> [Task details] Exact copies of all the entries are needed.

> [Information supplied]
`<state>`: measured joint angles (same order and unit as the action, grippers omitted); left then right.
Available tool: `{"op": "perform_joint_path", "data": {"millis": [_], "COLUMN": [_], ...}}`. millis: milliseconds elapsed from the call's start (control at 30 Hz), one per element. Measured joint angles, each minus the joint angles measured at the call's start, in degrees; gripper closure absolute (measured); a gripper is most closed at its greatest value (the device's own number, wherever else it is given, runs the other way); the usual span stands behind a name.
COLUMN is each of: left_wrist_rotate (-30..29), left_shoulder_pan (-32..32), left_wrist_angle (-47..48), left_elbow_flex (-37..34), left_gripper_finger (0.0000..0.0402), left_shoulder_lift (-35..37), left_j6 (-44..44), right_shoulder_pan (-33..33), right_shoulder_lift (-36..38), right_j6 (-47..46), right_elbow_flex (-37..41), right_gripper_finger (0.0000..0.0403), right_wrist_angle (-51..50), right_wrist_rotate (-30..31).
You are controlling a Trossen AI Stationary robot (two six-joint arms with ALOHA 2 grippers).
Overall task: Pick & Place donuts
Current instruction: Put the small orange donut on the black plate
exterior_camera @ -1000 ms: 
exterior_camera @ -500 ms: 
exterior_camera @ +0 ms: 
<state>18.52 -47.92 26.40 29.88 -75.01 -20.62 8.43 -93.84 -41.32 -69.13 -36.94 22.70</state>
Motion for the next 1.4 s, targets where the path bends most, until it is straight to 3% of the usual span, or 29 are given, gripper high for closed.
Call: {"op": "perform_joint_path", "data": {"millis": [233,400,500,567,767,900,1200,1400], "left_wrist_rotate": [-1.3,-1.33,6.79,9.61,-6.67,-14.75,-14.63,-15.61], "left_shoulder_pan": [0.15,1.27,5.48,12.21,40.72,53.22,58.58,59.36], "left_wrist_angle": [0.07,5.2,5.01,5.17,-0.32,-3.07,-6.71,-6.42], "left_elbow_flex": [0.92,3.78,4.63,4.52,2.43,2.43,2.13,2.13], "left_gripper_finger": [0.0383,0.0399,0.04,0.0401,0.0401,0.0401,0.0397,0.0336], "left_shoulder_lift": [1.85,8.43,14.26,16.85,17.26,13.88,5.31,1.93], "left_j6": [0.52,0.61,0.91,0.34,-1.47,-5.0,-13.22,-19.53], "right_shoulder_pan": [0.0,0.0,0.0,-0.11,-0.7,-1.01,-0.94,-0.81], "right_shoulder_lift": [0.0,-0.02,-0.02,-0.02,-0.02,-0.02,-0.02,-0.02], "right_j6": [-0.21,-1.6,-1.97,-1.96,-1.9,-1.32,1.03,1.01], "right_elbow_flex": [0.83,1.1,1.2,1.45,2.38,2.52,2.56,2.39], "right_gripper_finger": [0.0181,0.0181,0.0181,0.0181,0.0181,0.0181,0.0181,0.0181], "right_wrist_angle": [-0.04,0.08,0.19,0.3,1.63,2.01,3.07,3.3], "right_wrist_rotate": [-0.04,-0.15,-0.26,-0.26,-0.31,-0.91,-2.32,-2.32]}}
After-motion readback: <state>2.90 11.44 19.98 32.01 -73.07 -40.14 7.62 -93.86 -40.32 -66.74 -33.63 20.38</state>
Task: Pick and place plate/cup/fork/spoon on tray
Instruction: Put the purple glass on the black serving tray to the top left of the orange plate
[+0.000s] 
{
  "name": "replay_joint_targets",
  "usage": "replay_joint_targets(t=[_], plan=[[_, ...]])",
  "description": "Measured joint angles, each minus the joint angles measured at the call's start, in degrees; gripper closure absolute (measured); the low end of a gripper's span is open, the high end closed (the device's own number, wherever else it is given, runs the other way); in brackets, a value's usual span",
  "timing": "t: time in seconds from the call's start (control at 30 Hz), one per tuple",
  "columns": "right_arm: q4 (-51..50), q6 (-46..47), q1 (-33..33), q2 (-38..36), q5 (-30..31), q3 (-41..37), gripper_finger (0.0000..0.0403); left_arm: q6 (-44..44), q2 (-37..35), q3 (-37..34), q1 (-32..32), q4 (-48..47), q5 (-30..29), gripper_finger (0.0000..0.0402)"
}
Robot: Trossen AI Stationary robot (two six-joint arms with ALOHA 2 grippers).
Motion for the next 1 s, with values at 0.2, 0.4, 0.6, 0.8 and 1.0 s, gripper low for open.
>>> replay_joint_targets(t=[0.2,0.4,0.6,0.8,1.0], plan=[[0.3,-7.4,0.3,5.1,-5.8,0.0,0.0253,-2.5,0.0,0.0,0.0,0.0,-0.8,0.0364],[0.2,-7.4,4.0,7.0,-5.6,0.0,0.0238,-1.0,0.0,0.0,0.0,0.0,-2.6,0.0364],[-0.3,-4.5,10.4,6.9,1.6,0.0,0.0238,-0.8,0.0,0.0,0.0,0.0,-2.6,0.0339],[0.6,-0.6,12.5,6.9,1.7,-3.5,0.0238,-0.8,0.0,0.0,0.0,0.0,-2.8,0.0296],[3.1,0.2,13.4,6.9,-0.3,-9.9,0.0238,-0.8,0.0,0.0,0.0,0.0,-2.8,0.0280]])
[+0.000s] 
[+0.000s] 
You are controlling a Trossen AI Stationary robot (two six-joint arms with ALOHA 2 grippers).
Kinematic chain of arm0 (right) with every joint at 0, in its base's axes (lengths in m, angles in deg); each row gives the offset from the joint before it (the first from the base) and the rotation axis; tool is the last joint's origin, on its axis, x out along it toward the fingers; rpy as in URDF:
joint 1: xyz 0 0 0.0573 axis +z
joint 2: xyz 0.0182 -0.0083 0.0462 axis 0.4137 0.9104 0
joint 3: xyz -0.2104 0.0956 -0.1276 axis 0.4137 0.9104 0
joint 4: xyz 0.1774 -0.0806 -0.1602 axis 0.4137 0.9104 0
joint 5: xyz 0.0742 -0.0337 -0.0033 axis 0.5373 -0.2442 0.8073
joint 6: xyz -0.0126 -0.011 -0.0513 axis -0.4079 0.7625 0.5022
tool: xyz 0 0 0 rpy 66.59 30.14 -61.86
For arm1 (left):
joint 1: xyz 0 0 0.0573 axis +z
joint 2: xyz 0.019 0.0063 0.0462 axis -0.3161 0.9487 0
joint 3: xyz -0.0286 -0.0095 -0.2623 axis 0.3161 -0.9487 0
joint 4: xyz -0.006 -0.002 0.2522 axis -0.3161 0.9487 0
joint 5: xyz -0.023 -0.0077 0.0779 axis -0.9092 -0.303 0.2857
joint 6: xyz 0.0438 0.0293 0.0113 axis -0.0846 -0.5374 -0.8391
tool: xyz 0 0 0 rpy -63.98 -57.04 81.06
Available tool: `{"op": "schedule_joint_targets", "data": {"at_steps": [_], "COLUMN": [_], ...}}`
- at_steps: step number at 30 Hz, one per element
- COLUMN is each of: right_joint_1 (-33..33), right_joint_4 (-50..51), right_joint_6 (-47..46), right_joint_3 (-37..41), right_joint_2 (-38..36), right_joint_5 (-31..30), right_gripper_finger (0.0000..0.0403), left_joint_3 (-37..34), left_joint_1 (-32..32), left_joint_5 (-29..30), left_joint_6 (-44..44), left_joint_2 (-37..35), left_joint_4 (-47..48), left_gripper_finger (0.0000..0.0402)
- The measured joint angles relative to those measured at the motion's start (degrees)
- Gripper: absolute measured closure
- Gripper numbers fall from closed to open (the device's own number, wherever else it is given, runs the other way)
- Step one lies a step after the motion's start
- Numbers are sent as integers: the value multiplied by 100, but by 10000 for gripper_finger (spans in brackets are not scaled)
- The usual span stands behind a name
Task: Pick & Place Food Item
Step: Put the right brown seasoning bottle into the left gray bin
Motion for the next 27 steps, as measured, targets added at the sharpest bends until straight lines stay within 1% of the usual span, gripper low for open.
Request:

> [Answer below]
`<state>`: measured joint angles (same order and unit as the action, grippers omitted); left then right.
Available tool: `{"op": "perform_joint_path", "data": {"millis": [_], "COLUMN": [_], ...}}`. millis: milliseconds elapsed from the call's start (control at 30 Hz), one per element. Measured joint angles, each minus the joint angles measured at the call's start, in degrees; gripper closure absolute (measured); a gripper is most closed at its greatest value (the device's own number, wherever else it is given, runs the other way); the usual span stands behind a name.
COLUMN is each of: left_wrist_rotate (-30..29), left_shoulder_pan (-32..32), left_wrist_angle (-47..48), left_elbow_flex (-37..34), left_gripper_finger (0.0000..0.0402), left_shoulder_lift (-35..37), left_j6 (-44..44), right_shoulder_pan (-33..33), right_shoulder_lift (-36..38), right_j6 (-47..46), right_elbow_flex (-37..41), right_gripper_finger (0.0000..0.0403), right_wrist_angle (-51..50), right_wrist_rotate (-30..31).
You are controlling a Trossen AI Stationary robot (two six-joint arms with ALOHA 2 grippers).
Overall task: Pick & Place donuts
Current instruction: Put the small orange donut on the black plate
exterior_camera @ -1000 ms: 
exterior_camera @ -500 ms: 
exterior_camera @ +0 ms: 
<state>18.52 -47.92 26.40 29.88 -75.01 -20.62 8.43 -93.84 -41.32 -69.13 -36.94 22.70</state>
Motion for the next 1.4 s, targets where the path bends most, until it is straight to 3% of the usual span, or 29 are given, gripper high for closed.
Call: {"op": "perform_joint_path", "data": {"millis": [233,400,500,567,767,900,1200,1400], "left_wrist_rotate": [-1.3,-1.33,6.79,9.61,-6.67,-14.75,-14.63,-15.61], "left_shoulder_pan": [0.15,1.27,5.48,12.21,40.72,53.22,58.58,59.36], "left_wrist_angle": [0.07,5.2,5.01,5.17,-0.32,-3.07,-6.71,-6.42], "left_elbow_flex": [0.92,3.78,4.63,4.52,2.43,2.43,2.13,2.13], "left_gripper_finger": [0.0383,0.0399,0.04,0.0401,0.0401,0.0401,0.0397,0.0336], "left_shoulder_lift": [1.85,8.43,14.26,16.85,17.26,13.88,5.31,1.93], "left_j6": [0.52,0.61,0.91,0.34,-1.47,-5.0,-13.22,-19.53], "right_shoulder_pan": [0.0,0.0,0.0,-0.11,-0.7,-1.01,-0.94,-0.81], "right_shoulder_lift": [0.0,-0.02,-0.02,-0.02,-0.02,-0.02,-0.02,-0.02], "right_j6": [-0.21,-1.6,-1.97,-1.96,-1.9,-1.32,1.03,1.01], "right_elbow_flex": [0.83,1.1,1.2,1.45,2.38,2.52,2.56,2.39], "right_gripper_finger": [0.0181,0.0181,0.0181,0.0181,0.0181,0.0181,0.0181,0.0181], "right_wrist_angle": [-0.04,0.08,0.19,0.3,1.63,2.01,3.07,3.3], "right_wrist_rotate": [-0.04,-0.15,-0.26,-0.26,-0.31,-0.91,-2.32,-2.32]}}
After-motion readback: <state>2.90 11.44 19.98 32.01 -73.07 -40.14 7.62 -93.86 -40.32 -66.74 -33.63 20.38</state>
Task: Pick and place plate/cup/fork/spoon on tray
Instruction: Put the purple glass on the black serving tray to the top left of the orange plate
[+0.000s] 
{
  "name": "replay_joint_targets",
  "usage": "replay_joint_targets(t=[_], plan=[[_, ...]])",
  "description": "Measured joint angles, each minus the joint angles measured at the call's start, in degrees; gripper closure absolute (measured); the low end of a gripper's span is open, the high end closed (the device's own number, wherever else it is given, runs the other way); in brackets, a value's usual span",
  "timing": "t: time in seconds from the call's start (control at 30 Hz), one per tuple",
  "columns": "right_arm: q4 (-51..50), q6 (-46..47), q1 (-33..33), q2 (-38..36), q5 (-30..31), q3 (-41..37), gripper_finger (0.0000..0.0403); left_arm: q6 (-44..44), q2 (-37..35), q3 (-37..34), q1 (-32..32), q4 (-48..47), q5 (-30..29), gripper_finger (0.0000..0.0402)"
}
Robot: Trossen AI Stationary robot (two six-joint arms with ALOHA 2 grippers).
Motion for the next 1 s, with values at 0.2, 0.4, 0.6, 0.8 and 1.0 s, gripper low for open.
>>> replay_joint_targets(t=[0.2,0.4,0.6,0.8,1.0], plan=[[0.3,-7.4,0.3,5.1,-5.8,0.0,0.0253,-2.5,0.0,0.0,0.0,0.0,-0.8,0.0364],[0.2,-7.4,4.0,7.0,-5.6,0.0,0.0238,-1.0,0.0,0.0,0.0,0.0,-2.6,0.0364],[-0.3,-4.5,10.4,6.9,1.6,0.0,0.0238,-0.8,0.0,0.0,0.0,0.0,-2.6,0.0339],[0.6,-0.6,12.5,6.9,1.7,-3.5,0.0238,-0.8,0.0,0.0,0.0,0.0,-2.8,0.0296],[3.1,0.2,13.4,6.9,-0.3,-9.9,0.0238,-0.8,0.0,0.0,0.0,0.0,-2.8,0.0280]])
[+0.000s] 
[+0.000s] 
You are controlling a Trossen AI Stationary robot (two six-joint arms with ALOHA 2 grippers).
Kinematic chain of arm0 (right) with every joint at 0, in its base's axes (lengths in m, angles in deg); each row gives the offset from the joint before it (the first from the base) and the rotation axis; tool is the last joint's origin, on its axis, x out along it toward the fingers; rpy as in URDF:
joint 1: xyz 0 0 0.0573 axis +z
joint 2: xyz 0.0182 -0.0083 0.0462 axis 0.4137 0.9104 0
joint 3: xyz -0.2104 0.0956 -0.1276 axis 0.4137 0.9104 0
joint 4: xyz 0.1774 -0.0806 -0.1602 axis 0.4137 0.9104 0
joint 5: xyz 0.0742 -0.0337 -0.0033 axis 0.5373 -0.2442 0.8073
joint 6: xyz -0.0126 -0.011 -0.0513 axis -0.4079 0.7625 0.5022
tool: xyz 0 0 0 rpy 66.59 30.14 -61.86
For arm1 (left):
joint 1: xyz 0 0 0.0573 axis +z
joint 2: xyz 0.019 0.0063 0.0462 axis -0.3161 0.9487 0
joint 3: xyz -0.0286 -0.0095 -0.2623 axis 0.3161 -0.9487 0
joint 4: xyz -0.006 -0.002 0.2522 axis -0.3161 0.9487 0
joint 5: xyz -0.023 -0.0077 0.0779 axis -0.9092 -0.303 0.2857
joint 6: xyz 0.0438 0.0293 0.0113 axis -0.0846 -0.5374 -0.8391
tool: xyz 0 0 0 rpy -63.98 -57.04 81.06
Available tool: `{"op": "schedule_joint_targets", "data": {"at_steps": [_], "COLUMN": [_], ...}}`
- at_steps: step number at 30 Hz, one per element
- COLUMN is each of: right_joint_1 (-33..33), right_joint_4 (-50..51), right_joint_6 (-47..46), right_joint_3 (-37..41), right_joint_2 (-38..36), right_joint_5 (-31..30), right_gripper_finger (0.0000..0.0403), left_joint_3 (-37..34), left_joint_1 (-32..32), left_joint_5 (-29..30), left_joint_6 (-44..44), left_joint_2 (-37..35), left_joint_4 (-47..48), left_gripper_finger (0.0000..0.0402)
- The measured joint angles relative to those measured at the motion's start (degrees)
- Gripper: absolute measured closure
- Gripper numbers fall from closed to open (the device's own number, wherever else it is given, runs the other way)
- Step one lies a step after the motion's start
- Numbers are sent as integers: the value multiplied by 100, but by 10000 for gripper_finger (spans in brackets are not scaled)
- The usual span stands behind a name
Task: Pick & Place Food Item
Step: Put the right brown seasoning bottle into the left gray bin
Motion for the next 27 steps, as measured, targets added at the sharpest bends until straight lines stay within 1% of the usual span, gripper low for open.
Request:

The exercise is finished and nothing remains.